Fisker denied accusations that it has used political connections to get the $192 million loan although it knew it wasn’t able to reach the imposed milestones.

“Fisker never oriented itself toward market signals and consumer demand,” said Rep. Jim Jordan (R-Ohio), chairman of the House Subcommittee on Economic Growth, Job Creation and Regulatory Affairs. “It’s north star was the political winds of Washington.”

Rep. Jim Jordan said that records clearly showed that Fisker’s connections in the Obama administration helped the company secure the loan and then avoid having the loan taken away even if it missed several milestones. The loan was offered by the Energy Department through a program created in 2007 by the Congress for green energy projects.

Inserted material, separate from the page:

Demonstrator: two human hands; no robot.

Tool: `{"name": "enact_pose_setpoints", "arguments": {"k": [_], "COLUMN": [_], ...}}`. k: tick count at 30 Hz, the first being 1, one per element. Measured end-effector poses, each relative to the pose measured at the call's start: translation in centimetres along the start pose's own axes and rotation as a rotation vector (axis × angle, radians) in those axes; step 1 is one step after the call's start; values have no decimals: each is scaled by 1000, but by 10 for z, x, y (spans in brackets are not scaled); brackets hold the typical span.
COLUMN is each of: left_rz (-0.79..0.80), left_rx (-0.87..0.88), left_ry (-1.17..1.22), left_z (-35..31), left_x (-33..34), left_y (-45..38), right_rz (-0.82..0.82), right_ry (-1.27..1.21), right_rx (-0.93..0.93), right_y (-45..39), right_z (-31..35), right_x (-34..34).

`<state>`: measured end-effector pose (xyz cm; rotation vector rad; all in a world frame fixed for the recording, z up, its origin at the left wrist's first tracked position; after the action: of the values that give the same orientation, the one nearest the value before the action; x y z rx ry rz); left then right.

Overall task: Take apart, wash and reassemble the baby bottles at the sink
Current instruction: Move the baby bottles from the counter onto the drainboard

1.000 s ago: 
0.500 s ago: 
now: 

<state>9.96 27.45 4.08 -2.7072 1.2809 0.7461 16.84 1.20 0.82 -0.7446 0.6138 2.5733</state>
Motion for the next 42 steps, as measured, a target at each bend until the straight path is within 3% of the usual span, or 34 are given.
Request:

“Let me be clear: I am not aware and do not believe that any improper political influence was used in connection with the company’s loan application or subsequent negotiations with the Department of Energy,” said Henrik Fisker, who recently resigned amid a management dispute at Fisker.

Rep. Jim Jordan added that when Fisker was offered the loan the company had a lower credit rating compared with other major automakers, lacked collateral and a ‘junk-grade’ investment rating. He also questioned how the Energy Department still offered the loan when the automaker has manufactured only several hundreds Karmas in 2011, when the target was of 14,000 units.